**Work item**
How many lines of the data include the string "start"? State the number and nothing else.

**Source data**
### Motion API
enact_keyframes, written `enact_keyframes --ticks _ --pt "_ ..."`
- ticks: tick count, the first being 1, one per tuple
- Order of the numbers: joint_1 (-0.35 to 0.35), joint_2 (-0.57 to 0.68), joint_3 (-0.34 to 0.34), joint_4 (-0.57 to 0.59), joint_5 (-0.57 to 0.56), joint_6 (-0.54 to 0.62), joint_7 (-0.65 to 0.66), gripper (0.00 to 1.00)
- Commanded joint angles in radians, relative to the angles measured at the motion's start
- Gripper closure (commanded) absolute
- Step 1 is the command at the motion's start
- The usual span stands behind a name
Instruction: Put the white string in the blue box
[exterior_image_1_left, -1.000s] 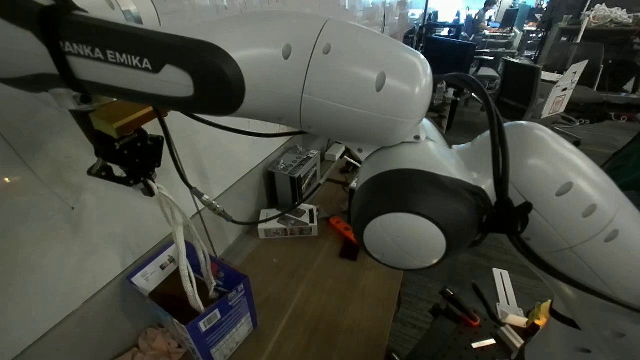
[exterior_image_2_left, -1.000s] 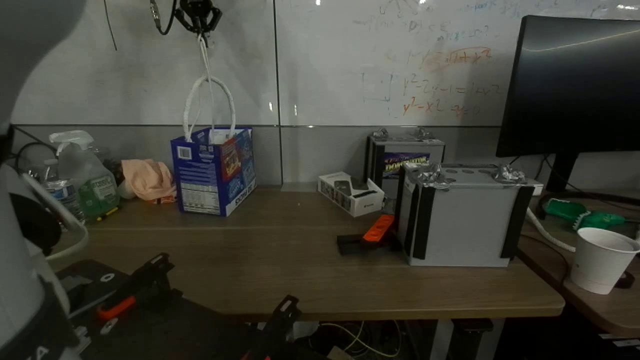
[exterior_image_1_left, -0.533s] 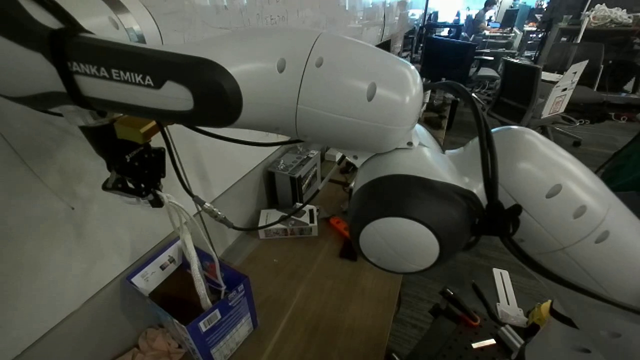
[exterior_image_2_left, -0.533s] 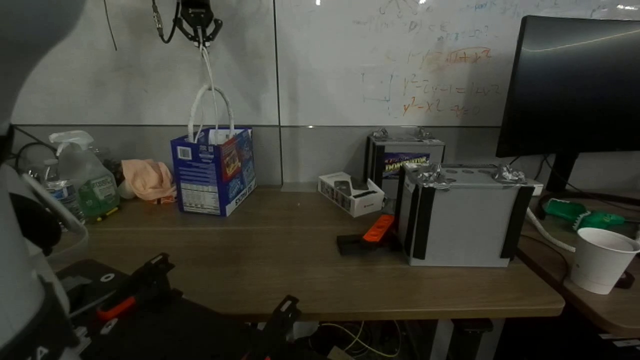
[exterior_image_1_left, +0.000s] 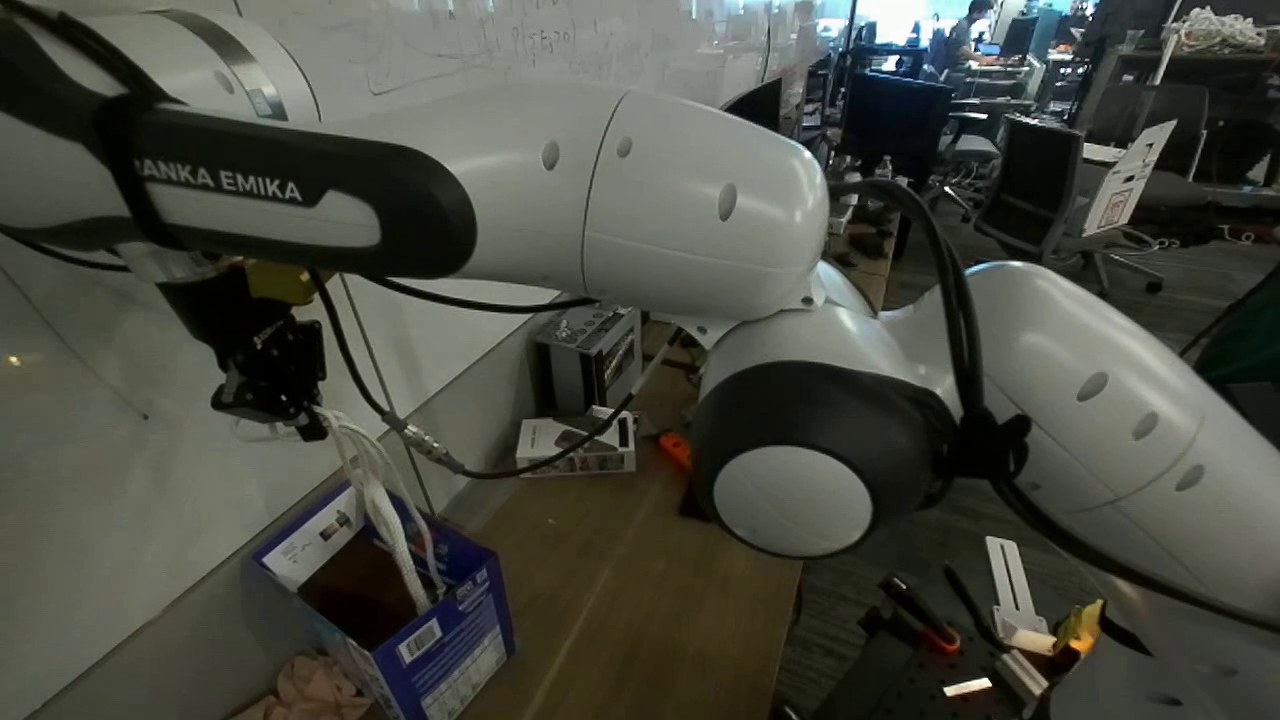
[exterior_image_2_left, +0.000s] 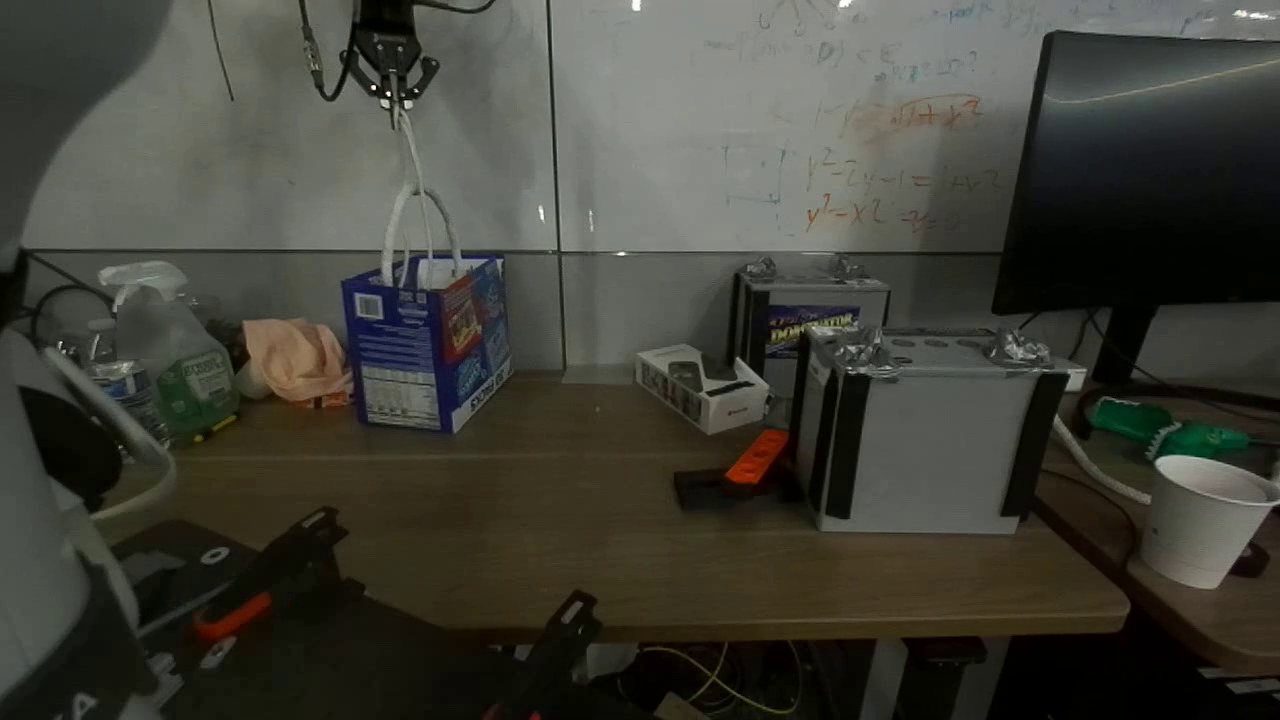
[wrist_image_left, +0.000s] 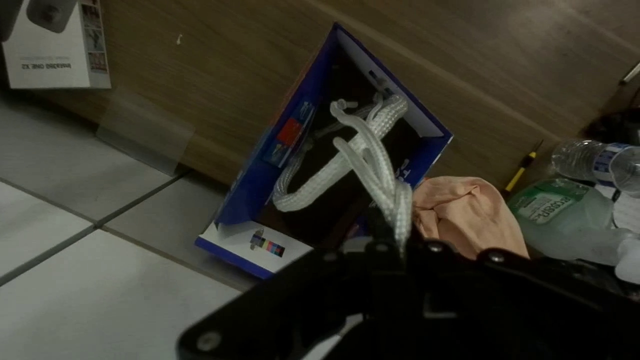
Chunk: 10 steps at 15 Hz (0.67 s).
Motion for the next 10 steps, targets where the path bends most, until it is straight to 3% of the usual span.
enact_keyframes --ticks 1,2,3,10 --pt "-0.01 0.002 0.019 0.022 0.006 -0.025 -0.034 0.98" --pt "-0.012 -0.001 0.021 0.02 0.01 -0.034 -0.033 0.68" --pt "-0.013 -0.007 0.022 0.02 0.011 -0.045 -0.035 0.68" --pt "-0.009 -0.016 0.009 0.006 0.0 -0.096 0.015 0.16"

**Result**
2